PR Andrieu : Pour arriver à un progrès thérapeutique qui permette de soigner tout le monde, empêche les malades de devenir contaminants et les bien-portants de contracter la maladie, il nous reste un long chemin à parcourir. J’espère que l’attente ne durera pas quinze ans et que je ne serai pas mort d’ici là. Mais elle pourrait bien durer trois ans, peut-être sept ou huit. Ce sera très difficile, très complexe, très onéreux, et cela dépendra de moins en moins de moi. Notre vaccin thérapeutique a fait modestement ses preuves en démontrant pour la première fois qu’une injection faisait baisser la quantité de virus dans le sang de 80 %. Chez huit malades sur dix-huit, un an après l’injection, la concentration virale était inférieure de plus de 90 % à ce qu’elle était initialement. Chez quatre patients, elle est tombée au-dessous du seuil qui correspond, selon les statistiques, à une non-contamination par voie sexuelle.
J.A.I. : Êtes-vous parti de vos recherches sur le cancer pour aboutir à la mise au point de ce vaccin thérapeutique ?
Pr A. : Je suis hématologiste, à moitié cancérologue, à moitié immunologiste, un peu virologue. Le cancer est une maladie proliférative dont on connaît de mieux en mieux les causes sans être vraiment capable de la soigner convenablement. La difficulté vient des restes de tissus cancéreux dans l’organisme après les soins de chirurgie ou de radio-chimiothérapie. On s’est mis en tête qu’en tordant le système immunitaire…
J.A.I. : C’est-à-dire ?
Pr A. : … en le forçant à faire ce qu’il n’est pas normalement capable de faire, on parviendrait à éliminer par des vaccins anticancéreux les cellules résiduelles responsables des récidives et des métastases. Nous avons appliqué cette même réflexion aux maladies infectieuses qu’on appelle « chroniques » parce que le système immunitaire n’a justement pas été capable d’éradiquer par lui-même l’agent de l’infection.
J.A.I. : Pourquoi le vaccin a-t-il été efficace sur une moitié de vos malades et pas sur l’autre ?
Pr A. : Pour que le vaccin « marche » bien et durablement, il faut un bon résidu de cellules immunitaires. Si on ne peut les mettre en oeuvre parce que le système est déjà trop altéré, les résultats restent très provisoires. En effet, notre prototype vaccinal vient stimuler des cellules dites tueuses (qui, malheureusement, ne fonctionnent pas au cours de l’infection). Il permet à ces cellules tueuses de s’armer d’un pic à glace, la perforine, qui vient détruire les cellules infectées par le virus du sida. Les patients qui ont encore un nombre convenable de cellules immunitaires sont aptes à produire cette perforine ; ceux qui sont déjà plus avancés dans la maladie ne sont plus capables de mettre cette perforine en oeuvre. Pour autant, nous ne perdons pas espoir. Nous préparons un nouveau module de vaccin dix fois plus actif.
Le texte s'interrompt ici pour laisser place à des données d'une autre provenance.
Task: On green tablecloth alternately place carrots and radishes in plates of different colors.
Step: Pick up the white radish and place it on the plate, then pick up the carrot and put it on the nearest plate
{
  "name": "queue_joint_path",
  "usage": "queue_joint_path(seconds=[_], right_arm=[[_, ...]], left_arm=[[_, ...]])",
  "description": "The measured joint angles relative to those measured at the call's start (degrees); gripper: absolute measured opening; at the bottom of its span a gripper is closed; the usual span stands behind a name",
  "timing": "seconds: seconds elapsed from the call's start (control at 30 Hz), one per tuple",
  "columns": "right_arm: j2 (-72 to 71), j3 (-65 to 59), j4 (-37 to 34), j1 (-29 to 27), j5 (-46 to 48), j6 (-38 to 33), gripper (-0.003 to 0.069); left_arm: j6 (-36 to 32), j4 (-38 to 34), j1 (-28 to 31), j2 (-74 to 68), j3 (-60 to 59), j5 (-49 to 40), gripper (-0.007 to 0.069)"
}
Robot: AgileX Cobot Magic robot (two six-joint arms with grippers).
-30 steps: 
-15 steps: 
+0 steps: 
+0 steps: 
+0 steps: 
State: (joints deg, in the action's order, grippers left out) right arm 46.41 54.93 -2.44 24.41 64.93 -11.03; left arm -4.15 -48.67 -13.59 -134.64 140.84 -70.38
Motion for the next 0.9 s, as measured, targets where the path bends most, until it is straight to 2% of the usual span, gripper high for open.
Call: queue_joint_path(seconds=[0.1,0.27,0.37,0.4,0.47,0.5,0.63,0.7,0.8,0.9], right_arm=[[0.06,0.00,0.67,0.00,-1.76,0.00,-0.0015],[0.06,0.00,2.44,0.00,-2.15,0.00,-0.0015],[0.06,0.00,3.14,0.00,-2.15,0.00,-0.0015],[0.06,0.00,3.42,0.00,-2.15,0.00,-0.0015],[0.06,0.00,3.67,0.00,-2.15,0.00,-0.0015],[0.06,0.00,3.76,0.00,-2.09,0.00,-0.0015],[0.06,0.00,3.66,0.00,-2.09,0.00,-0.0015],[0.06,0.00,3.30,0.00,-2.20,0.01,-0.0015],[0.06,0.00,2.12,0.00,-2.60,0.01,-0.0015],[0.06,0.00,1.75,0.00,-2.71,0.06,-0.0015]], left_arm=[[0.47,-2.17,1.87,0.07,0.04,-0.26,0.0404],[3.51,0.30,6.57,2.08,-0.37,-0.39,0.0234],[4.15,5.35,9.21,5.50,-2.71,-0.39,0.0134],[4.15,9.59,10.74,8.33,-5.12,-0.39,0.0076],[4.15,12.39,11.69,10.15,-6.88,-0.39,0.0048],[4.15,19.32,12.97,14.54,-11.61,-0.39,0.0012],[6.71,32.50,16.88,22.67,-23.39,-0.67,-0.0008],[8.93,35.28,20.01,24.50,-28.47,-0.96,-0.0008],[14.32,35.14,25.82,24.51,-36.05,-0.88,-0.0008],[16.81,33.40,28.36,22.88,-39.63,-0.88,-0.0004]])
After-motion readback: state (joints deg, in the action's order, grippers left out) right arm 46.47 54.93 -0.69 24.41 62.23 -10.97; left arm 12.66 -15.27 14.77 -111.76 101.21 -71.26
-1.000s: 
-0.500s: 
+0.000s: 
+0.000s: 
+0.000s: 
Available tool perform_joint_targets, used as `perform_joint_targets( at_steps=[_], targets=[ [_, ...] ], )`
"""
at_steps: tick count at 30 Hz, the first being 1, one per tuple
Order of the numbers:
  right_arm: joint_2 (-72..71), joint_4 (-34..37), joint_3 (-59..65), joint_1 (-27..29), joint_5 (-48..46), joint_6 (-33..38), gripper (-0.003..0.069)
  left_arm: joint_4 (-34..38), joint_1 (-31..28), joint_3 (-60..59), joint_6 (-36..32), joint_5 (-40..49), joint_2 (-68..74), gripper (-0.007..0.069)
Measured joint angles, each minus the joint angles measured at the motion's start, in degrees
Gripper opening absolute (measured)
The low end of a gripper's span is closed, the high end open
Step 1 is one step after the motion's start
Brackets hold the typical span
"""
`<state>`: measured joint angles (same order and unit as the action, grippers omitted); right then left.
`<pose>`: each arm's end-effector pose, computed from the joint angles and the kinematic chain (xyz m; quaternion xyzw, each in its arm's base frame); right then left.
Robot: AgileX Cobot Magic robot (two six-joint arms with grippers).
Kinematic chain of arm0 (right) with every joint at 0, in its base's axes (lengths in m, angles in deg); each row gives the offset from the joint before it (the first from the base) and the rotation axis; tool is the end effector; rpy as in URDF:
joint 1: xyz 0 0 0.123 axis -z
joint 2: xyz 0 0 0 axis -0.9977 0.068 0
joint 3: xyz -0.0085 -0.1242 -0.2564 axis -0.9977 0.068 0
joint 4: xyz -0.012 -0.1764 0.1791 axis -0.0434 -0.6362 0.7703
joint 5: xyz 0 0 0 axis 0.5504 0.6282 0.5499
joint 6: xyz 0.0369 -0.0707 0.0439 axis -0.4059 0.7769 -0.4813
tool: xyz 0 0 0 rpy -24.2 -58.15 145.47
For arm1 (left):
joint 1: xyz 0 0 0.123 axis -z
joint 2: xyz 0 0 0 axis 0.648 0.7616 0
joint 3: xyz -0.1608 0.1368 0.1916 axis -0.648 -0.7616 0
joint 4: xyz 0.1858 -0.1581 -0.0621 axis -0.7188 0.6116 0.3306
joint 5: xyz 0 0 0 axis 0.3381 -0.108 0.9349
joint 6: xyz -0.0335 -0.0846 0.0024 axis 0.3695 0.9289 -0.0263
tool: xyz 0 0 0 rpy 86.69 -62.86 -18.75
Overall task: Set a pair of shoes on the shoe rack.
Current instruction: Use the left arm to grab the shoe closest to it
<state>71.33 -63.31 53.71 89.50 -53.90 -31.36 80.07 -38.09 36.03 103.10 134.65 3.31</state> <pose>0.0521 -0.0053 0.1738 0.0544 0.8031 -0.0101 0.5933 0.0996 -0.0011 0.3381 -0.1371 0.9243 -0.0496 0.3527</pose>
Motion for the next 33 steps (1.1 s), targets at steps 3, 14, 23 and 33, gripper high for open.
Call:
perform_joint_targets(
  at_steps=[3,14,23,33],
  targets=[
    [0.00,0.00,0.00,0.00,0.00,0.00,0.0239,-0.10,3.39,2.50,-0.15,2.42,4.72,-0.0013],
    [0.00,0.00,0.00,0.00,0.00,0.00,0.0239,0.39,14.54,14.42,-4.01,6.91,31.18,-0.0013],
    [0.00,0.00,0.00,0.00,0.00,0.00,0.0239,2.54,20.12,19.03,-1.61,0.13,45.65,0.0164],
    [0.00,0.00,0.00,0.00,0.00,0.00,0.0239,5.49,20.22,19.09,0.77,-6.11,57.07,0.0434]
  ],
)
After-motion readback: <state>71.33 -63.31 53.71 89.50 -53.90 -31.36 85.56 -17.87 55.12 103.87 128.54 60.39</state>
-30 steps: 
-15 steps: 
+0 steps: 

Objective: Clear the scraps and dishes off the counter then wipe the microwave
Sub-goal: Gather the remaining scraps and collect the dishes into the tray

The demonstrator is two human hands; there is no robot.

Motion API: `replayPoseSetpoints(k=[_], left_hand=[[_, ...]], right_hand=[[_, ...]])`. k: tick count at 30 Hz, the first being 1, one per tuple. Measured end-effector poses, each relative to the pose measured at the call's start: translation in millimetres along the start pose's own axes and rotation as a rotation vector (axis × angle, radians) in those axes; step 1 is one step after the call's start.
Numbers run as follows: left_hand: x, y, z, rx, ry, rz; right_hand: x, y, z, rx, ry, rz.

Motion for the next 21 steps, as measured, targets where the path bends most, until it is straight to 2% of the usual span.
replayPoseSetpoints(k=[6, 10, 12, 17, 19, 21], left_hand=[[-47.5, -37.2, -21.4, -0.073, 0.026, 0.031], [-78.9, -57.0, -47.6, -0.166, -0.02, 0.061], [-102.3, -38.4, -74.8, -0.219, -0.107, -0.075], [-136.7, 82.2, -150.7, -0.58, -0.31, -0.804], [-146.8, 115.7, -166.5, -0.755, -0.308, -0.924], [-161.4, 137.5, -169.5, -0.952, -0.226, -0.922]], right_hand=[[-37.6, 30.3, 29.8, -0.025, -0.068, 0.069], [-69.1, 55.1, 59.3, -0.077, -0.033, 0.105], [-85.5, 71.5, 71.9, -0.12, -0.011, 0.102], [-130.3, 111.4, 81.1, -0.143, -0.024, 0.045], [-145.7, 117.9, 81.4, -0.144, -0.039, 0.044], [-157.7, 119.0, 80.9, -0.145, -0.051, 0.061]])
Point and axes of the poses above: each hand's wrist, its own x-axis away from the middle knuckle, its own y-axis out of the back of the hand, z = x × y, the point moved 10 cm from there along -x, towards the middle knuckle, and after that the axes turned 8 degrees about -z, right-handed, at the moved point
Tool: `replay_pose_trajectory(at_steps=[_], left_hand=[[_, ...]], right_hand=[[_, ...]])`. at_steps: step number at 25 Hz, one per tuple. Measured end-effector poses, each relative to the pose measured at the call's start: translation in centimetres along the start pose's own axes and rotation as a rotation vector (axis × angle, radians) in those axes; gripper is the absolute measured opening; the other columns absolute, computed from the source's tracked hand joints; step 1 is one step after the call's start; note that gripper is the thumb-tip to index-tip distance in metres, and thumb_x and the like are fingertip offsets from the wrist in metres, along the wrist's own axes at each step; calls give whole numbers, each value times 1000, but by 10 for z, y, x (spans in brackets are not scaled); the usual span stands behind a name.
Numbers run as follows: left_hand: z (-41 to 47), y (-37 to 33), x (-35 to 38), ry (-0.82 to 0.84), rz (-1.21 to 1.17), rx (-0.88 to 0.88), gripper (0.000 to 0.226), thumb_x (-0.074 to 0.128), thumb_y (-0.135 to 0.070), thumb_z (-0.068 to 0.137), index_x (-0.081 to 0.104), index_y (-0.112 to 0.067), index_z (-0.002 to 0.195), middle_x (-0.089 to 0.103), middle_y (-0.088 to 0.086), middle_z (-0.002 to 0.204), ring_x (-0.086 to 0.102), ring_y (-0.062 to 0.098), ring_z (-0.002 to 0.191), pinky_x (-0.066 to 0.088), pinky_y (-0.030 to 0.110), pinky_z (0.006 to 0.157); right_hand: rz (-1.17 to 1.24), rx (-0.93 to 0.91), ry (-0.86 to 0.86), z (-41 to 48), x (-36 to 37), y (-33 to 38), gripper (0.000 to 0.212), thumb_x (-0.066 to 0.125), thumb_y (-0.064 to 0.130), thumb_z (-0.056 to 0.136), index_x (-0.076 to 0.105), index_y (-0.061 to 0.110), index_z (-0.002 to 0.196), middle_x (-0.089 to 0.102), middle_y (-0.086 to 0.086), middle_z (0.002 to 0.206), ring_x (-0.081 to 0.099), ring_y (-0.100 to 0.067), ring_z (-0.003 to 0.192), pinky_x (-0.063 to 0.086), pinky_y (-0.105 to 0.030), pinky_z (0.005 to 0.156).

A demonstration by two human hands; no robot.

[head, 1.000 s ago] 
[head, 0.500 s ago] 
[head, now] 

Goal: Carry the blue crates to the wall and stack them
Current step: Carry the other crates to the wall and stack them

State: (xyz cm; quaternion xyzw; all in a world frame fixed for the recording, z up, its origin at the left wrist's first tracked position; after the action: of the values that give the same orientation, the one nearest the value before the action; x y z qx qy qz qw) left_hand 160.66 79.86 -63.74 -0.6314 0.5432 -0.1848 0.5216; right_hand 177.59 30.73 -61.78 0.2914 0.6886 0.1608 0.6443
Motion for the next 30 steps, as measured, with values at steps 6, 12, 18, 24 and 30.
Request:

J.A.I. : Que répondez-vous à ceux qui contestent vos résultats et vous reprochent la précipitation « manipulatrice » de leur annonce ?
Pr A. : Je ne leur réponds rien. Tout travail de recherche peut être contesté. C’est très facile : il suffit de faire la démonstration auprès de la revue qui a publié ces résultats qu’ils sont faux ou mensongers. La contestation par tel ou tel par voie de presse est, en revanche, indigne d’un scientifique. C’est un acte qui se rapproche du négationnisme. Il reste qu’une revue telle que Nature Medicine est d’une très grande exigence. La grande majorité des travaux qui lui sont présentés n’y sont pas jugés suffisamment nouveaux ou suffisamment étayés méthodologiquement pour y être publiés. Son comité de rédaction a accepté notre étude après six mois d’échanges croisés supervisés par quatre experts que je ne connaissais pas et dont aucun ne connaissait les autres. J’avais prudemment écrit que les résultats de notre vaccin étaient « riches de signification » (meaningfull). Ce sont nos interlocuteurs de la revue qui ont corrigé pour dire qu’ils étaient particularly promising. Une telle rigueur d’échanges avant publication, pour moi, cela s’appelle la science.
J.A.I. : Si l’on vous proposait de poursuivre vos expérimentations aux États-Unis, que décideriez-vous ?
Pr A. : On me l’a proposé. Ce serait à la fois une tentation, une possibilité et un désespoir.